Cheney has a Rumsfeldian knack for aphorisms that don’t parse in the real world –
like "deficits don’t matter." To his credit, O’Neill picked a fight
with that and ended up being fired personally by Cheney. In his book, Greenspan
heaps scorn on that same Cheneyesque insight.
O’Neill made no bones about his befuddlement over the president’s diffident
disengagement from discussions on policy – except, that is, for Bush’s remarks
betraying a pep-rally-cheerleader fixation with removing Saddam Hussein and
occupying Iraq.
Why Iraq? 'Largely Oil'
O’Neill began to understand better after Bush’s
inauguration when the discussion among his top advisers abruptly moved to how
to divvy up Iraq’s oil wealth. Just days into the job, President Bush created
the Cheney energy task force with the stated aim of developing "a national
energy policy designed to help the private sector." Typically, Cheney has
been able to keep secret its deliberations and even the names of its members.
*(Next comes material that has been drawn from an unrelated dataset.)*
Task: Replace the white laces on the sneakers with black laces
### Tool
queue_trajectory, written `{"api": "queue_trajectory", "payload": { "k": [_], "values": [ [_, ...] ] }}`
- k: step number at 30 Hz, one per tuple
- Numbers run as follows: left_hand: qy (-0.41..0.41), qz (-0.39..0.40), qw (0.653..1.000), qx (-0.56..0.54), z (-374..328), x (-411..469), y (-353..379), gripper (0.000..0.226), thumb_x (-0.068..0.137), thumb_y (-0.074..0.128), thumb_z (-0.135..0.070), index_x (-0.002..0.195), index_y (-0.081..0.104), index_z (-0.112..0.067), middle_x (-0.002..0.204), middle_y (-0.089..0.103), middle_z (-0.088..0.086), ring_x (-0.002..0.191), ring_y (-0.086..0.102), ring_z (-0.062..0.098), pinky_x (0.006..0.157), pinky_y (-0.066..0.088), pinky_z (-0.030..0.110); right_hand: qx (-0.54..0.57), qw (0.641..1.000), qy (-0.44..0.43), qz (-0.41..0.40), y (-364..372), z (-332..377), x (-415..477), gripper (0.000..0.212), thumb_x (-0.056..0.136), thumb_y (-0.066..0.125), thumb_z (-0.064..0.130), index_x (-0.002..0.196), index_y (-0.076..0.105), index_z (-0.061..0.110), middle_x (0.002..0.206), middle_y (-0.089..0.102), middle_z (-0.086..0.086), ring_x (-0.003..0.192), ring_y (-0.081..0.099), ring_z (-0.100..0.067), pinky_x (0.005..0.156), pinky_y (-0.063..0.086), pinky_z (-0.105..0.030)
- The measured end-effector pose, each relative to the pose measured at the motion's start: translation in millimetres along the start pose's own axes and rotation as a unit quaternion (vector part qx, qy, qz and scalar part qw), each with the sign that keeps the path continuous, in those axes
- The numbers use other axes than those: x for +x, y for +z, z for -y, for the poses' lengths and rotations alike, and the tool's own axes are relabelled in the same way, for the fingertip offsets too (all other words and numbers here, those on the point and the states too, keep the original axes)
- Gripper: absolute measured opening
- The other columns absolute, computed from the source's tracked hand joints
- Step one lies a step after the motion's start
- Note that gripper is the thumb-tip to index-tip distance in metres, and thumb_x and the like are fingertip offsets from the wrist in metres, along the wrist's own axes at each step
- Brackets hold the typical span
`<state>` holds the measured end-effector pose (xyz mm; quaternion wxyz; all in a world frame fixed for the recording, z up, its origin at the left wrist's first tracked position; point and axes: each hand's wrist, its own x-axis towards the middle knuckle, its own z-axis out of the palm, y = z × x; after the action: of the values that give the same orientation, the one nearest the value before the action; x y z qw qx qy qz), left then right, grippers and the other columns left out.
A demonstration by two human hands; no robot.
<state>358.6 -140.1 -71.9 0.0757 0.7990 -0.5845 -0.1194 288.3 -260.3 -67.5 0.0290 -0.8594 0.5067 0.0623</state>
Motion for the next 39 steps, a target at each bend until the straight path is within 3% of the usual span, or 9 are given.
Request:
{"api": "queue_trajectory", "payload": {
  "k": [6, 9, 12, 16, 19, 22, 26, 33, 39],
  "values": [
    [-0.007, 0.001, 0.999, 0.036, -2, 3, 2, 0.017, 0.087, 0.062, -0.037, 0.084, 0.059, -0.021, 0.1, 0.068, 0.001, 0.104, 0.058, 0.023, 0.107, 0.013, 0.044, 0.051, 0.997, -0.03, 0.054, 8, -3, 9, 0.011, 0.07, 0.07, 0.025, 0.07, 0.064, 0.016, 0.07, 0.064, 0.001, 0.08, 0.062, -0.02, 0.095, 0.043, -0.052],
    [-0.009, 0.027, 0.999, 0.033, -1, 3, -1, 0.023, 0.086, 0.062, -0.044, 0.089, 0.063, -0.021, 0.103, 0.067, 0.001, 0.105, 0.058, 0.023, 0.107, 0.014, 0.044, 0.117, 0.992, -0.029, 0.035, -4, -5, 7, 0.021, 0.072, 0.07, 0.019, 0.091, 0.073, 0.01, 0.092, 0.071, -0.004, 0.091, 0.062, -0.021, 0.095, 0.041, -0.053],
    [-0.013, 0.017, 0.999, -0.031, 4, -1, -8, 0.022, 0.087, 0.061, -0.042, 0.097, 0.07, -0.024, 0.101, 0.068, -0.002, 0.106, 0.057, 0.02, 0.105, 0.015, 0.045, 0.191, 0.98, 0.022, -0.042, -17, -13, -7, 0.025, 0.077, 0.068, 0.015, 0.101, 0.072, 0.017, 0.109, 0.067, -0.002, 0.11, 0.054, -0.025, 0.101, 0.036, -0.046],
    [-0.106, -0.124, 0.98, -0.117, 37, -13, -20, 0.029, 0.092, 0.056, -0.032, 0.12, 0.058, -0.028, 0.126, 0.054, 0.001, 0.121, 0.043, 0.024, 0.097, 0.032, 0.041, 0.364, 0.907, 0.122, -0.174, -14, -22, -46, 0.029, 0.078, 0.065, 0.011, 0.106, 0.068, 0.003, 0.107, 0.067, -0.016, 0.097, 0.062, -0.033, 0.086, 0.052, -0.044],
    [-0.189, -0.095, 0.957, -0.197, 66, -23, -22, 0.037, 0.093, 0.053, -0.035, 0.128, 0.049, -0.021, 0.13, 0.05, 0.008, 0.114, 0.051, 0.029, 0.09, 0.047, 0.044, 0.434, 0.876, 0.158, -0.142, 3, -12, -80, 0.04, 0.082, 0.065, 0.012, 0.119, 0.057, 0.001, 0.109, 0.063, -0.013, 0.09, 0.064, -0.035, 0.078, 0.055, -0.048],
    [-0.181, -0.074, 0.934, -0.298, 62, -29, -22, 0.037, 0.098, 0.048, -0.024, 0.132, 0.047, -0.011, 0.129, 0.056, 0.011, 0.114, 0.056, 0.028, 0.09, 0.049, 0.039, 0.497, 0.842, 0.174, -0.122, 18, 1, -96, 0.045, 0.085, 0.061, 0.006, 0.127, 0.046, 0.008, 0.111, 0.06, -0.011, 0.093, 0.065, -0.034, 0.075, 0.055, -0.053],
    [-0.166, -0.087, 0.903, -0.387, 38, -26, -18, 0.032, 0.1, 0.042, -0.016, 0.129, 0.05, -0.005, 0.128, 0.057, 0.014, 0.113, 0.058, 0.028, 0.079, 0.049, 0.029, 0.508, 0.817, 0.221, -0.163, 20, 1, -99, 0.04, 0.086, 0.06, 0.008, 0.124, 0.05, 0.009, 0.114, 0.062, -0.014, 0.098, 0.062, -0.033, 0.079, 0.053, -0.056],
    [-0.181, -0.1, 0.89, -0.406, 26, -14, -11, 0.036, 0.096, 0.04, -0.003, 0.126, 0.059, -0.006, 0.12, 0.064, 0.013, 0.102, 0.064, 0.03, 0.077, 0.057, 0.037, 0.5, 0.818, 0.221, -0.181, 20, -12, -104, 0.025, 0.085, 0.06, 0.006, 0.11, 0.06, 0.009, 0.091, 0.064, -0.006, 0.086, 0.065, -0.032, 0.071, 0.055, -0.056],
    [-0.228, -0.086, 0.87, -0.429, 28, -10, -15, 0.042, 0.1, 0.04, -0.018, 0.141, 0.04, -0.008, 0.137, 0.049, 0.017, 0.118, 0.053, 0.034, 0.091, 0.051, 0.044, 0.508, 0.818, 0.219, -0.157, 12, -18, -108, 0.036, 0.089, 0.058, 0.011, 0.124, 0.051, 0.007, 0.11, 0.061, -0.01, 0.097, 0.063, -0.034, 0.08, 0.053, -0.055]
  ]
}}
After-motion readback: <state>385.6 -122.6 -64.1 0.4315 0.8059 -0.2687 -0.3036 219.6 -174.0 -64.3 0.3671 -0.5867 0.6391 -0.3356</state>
But a Freedom of Information Act lawsuit forced the Commerce Department to
turn over task force documents, including a map of Iraqi oilfields, pipelines,
refineries, terminals, and potential areas for exploration; a Pentagon chart
"Foreign Suitors for Iraqi Oilfield Contracts;" and another chart
detailing Iraqi oil and gas projects – all dated March 2001.
On the 60 Minutes, program on December 15, 2002, Steve Croft asked then-defense
secretary Donald Rumsfeld, "What do you say to people who think this [the
coming invasion of Iraq] is about oil?" Rumsfeld replied:
"Nonsense. It just isn’t. There – there – there are certain... things
like that, myths that are floating around. I’m glad you asked. I – it has nothing
to do with oil, literally nothing to do with oil."
Au Contraire
Greenspan’s indiscreet remark adds to the abundant
evidence that Iraq oil, and not weapons of mass destruction, was the priority
target long before the Bush administration invoked WMD as a pretext to invade
Iraq. In the heady days of "Mission Accomplished," a week after the
president landed on the aircraft carrier, then-deputy defense secretary Paul
Wolfowitz virtually bragged about the deceit during an interview. On May 9,
2003, Wolfowitz told Vanity Fair:
"The truth is that for reasons that have a lot to do with the
U.S. government bureaucracy, we settled on the one issue that everyone
could agree on, which was weapons of mass destruction as the core reason..."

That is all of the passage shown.